There may be many wonderful things about Mac OS X, but package management is
not among them. And, interestingly, it _is_ one of the wonderful things about
Linux (excepting the mildly retarded distributions...which shall remain
nameless, but they rhyme with "Gentoo" and "Slackware").

The interesting thing about package management is that until you've actually
spent some time with a better solution, you'll think great things about a
significantly inferior solution (Mac OS X, for example, where a "package" is
effectively just a big ball of crap that spews out across your system on
install, and can't be verified, uninstalled or upgraded cleanly, and can't
really deal with dependencies). After spending 10 years with systems that
_know_ where everything is on the system, and what the dependency chain looks
like for every installed application, and can upgrade/downgrade/uninstall
anything using a single command, I sit down to a Windows or Mac OS X system
with what can only be described as dread.

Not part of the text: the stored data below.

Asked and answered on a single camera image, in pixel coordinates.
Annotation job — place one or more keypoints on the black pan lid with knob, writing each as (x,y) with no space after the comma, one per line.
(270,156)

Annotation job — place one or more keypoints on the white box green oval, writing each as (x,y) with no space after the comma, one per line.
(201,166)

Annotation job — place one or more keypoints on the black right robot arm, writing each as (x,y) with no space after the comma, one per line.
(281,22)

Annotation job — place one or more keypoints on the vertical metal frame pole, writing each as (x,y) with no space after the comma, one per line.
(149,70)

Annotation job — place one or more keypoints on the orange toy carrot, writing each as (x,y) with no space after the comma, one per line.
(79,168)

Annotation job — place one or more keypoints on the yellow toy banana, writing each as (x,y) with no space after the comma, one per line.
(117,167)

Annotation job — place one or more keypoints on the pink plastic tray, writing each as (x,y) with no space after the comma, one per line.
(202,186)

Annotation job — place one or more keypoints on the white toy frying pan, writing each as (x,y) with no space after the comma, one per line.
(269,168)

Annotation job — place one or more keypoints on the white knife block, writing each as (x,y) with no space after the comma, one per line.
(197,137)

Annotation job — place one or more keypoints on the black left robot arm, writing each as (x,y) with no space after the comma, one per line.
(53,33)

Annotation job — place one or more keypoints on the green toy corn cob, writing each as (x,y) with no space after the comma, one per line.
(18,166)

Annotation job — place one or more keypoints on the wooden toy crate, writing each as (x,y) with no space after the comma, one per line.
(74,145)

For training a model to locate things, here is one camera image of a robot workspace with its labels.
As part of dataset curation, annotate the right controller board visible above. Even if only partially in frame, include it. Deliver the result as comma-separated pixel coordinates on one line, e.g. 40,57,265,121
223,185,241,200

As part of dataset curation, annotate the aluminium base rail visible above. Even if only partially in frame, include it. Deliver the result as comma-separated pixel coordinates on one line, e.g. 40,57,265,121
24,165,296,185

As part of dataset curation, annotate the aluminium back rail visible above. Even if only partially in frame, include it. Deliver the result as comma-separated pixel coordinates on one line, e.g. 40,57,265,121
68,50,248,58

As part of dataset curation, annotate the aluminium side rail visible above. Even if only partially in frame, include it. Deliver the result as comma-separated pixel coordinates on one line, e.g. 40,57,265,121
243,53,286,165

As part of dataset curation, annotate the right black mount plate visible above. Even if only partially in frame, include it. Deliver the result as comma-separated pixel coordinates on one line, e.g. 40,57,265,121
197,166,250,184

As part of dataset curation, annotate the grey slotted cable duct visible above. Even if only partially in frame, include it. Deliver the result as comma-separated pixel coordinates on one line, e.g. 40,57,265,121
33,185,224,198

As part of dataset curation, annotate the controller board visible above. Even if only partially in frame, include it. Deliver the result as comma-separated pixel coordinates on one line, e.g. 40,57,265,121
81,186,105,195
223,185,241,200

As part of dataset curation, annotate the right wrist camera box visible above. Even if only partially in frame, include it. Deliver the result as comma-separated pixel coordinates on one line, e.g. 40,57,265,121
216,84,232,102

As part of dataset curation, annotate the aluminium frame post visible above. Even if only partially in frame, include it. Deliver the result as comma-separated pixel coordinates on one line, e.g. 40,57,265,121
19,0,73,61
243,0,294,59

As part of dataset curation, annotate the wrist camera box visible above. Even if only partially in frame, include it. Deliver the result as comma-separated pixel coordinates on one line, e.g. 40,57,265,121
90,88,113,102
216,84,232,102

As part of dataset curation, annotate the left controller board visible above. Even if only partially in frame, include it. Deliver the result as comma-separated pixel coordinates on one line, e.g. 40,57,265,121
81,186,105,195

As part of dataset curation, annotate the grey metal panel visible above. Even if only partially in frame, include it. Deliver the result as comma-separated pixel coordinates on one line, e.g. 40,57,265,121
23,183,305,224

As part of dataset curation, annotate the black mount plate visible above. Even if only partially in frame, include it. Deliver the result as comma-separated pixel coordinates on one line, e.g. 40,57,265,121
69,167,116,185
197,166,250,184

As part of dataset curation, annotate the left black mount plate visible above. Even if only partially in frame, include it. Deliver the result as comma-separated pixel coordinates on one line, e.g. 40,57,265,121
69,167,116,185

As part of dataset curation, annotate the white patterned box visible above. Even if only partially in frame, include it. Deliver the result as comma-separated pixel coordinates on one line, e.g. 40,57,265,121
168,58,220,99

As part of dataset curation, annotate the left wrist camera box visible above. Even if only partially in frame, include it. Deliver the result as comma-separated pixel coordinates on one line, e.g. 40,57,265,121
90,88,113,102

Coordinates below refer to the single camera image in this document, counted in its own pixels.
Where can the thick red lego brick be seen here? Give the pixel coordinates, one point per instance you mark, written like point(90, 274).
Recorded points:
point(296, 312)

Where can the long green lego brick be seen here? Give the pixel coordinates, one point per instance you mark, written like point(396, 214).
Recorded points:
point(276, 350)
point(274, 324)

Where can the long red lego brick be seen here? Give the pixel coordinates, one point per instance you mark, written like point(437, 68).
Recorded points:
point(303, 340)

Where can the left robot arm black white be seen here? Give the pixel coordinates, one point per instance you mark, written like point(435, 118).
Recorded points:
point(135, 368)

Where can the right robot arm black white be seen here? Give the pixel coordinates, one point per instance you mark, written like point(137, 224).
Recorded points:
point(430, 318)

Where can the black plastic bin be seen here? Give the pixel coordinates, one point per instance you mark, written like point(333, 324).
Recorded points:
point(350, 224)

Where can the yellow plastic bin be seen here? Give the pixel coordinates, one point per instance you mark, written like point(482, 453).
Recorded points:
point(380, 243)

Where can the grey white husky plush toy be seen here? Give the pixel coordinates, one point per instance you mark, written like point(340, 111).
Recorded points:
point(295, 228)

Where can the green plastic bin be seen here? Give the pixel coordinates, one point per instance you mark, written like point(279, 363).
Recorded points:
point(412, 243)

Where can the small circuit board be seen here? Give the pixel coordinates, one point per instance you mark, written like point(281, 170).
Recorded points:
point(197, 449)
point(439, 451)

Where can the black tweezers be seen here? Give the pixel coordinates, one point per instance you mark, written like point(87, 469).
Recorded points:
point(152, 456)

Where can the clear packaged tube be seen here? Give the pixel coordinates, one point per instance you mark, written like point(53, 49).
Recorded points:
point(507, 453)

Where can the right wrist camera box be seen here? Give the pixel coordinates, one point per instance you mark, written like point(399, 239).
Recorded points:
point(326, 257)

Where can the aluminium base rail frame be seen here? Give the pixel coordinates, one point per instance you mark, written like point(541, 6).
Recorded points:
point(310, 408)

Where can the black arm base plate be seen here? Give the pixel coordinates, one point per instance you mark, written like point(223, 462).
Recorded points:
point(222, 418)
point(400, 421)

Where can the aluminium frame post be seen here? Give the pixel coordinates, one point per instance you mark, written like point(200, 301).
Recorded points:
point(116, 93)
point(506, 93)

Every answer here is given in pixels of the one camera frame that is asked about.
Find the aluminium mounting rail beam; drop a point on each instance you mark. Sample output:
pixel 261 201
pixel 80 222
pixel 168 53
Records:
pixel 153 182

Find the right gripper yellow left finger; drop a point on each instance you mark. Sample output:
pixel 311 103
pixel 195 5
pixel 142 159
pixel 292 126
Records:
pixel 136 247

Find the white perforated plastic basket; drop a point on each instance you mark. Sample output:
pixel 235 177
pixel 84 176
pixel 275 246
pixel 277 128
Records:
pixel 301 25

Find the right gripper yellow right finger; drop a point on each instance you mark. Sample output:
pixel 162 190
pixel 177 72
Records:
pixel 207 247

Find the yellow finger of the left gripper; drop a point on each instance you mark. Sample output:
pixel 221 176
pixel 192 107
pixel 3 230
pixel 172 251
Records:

It's the one thing that would absolutely be a deal-breaker for me, with regard
to using Mac OS X heavily (particularly for development). The big ball of crap
packaging is just too painful.

------
encryptio
I use a hybrid of fink unstable and manual compiles. Fink unstable keeps me
with relatively up-to-date versions of most of my programs, but some (git,
ghc, darcs) I compile myself and install in my ~/ins folder because the fink
maintainers have abandoned those packages.

------
tptacek
MacPorts is better than Fink, but the reason this stuff all feels hinky to you
is that Mac users use Mac software.

You can usually just build command line tools from "configure". But anything
with a UI is likely to be a disappointment.

------
arthurk
I've been pretty happy with MacPorts. I mostly use it for apache, git, mysql,
php, postgresql, sqlite and a few other small stuff. everything works pretty
fine. Django is installed from trunk.

------
daniel-cussen
I downloaded clisp with macports. It felt like a botched surgery: it only half
worked, and I'm still recovering from the painful experience.

Definitely an exception to "it just works."